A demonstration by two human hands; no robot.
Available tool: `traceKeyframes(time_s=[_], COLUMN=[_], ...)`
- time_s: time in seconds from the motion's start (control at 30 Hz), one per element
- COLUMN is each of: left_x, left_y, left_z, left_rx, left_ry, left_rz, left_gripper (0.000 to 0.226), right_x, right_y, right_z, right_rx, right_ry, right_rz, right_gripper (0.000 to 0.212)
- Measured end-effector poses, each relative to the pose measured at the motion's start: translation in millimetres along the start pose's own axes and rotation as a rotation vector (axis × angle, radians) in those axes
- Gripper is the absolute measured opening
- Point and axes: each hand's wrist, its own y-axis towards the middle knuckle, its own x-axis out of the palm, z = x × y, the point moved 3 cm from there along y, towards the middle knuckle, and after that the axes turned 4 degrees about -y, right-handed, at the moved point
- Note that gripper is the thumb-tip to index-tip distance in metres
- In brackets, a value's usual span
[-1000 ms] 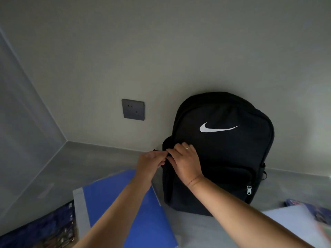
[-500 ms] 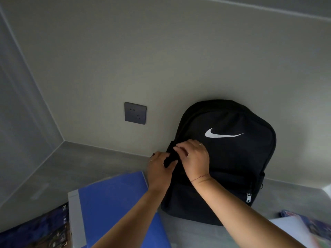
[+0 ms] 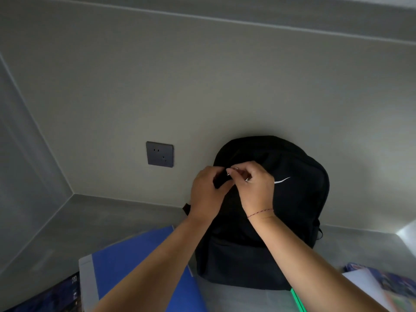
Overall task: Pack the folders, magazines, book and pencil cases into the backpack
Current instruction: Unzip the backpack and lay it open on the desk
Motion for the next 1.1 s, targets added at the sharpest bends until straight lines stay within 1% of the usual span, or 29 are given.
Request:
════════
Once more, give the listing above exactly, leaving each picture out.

* [Result]
A demonstration by two human hands; no robot.
Available tool: `traceKeyframes(time_s=[_], COLUMN=[_], ...)`
- time_s: time in seconds from the motion's start (control at 30 Hz), one per element
- COLUMN is each of: left_x, left_y, left_z, left_rx, left_ry, left_rz, left_gripper (0.000 to 0.226), right_x, right_y, right_z, right_rx, right_ry, right_rz, right_gripper (0.000 to 0.212)
- Measured end-effector poses, each relative to the pose measured at the motion's start: translation in millimetres along the start pose's own axes and rotation as a rotation vector (axis × angle, radians) in those axes
- Gripper is the absolute measured opening
- Point and axes: each hand's wrist, its own y-axis towards the middle knuckle, its own x-axis out of the palm, z = x × y, the point moved 3 cm from there along y, towards the middle knuckle, and after that the axes turned 4 degrees about -y, right-handed, at the moved point
- Note that gripper is the thumb-tip to index-tip distance in metres
- In brackets, a value's usual span
[-1000 ms] 
[-500 ms] 
[+0 ms] 
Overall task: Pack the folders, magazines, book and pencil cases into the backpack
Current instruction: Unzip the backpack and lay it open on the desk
Motion for the next 1.1 s, targets added at the sharpest bends until straight lines stay within 1% of the usual span, or 29 are given.
Request:

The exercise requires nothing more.